I’ve recently written about 4 types of project based on how well defined are the goals (WHAT), and how well defined are the methods of achieving them (HOW).
Type 1 projects are clearly defined and well-understood; for example many repetitive construction and engineering projects such as building or refurbishing houses, offices or roads. Techniques to manage these are well-developed and the Project Manager’s job is speed them through a largely linear lifecycle of Initiation, Planning, Implementation and Close-out.
Type 2 projects have clear objectives, but there is uncertainty over how these can be achieved. Many organisational improvement projects fit into this type; for example cost reduction, cycle-time improvement and customer service improvement. Product and policy development projects are also often like this.
Type 3 projects have clear processes, but unclear outcomes and often success can only be judged at the end of the project, once the outputs have been adopted by customers and users. Making movies, TV and radio programmes have well-developed processes, but whether the end result will be a blockbuster or a flop, is uncertain at the start. Many market research projects will also be like this; they have defined processes, but there is no way of knowing what answers the research will come up with. IT and systems development projects are often also of this type.

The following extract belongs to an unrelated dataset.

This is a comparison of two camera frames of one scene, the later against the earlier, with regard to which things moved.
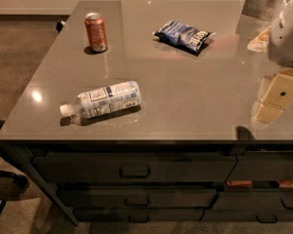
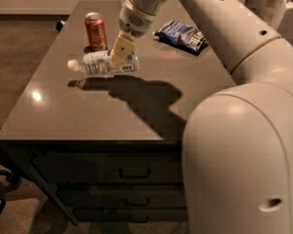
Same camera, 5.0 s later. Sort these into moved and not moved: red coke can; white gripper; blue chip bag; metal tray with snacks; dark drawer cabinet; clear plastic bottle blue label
Moved: white gripper; clear plastic bottle blue label
Not moved: metal tray with snacks; red coke can; blue chip bag; dark drawer cabinet

Type 4 projects are the most complex projects because neither the What nor the How are understood at the start. We may know “something needs to be done”, but can’t be specific enough to work out how to run the project. Many pure Research and Development (R&D) projects as well as Organisational Redesign and Change programmes fit into this type. They cannot be planned to any level of detail at the start since they require both innovation and flexibility.
3 levels of Planning:
All projects can be planned at three levels:
- Aspirational (Vision – ends)
- Guidance (Strategy – ways)
- Operational (Tactics – means)
All four types of project require Aspirational-level planning. In practice, this means producing a project definition (PID/PDD – or similar) which describes the overall “shape” of the project and allows comparisons between several potential projects that may be competing for resources.
All four types can also be planned at the Guidance level using milestone planning. Type 1 and 2 projects are more likely to have milestones associated with deliverables, while Type 3 and 4 will have milestones associated with the completion of lifecycle stages or key decision gates (“Go – No Go”).
Type 1 projects can be planned at an operational level from an early stage, based on the known activities to be carried out (Gantt Charts, Critical Path etc.).
Type 2 and 3 projects will typically require a rolling wave approach to operational planning, building levels of detail as early products are delivered or when early lifecycle stages are completed.
Type 4 projects can’t be planned at an Operational level and need to be turned into Type 2 or 3 projects eventually, otherwise they cannot be implemented.
Not all projects are the same, so please consider what type of project you’ve got before you decide how to plan it. You may need to educate your Sponsor and other senior managers to understand that a Gantt Chart may not be appropriate, or even possible!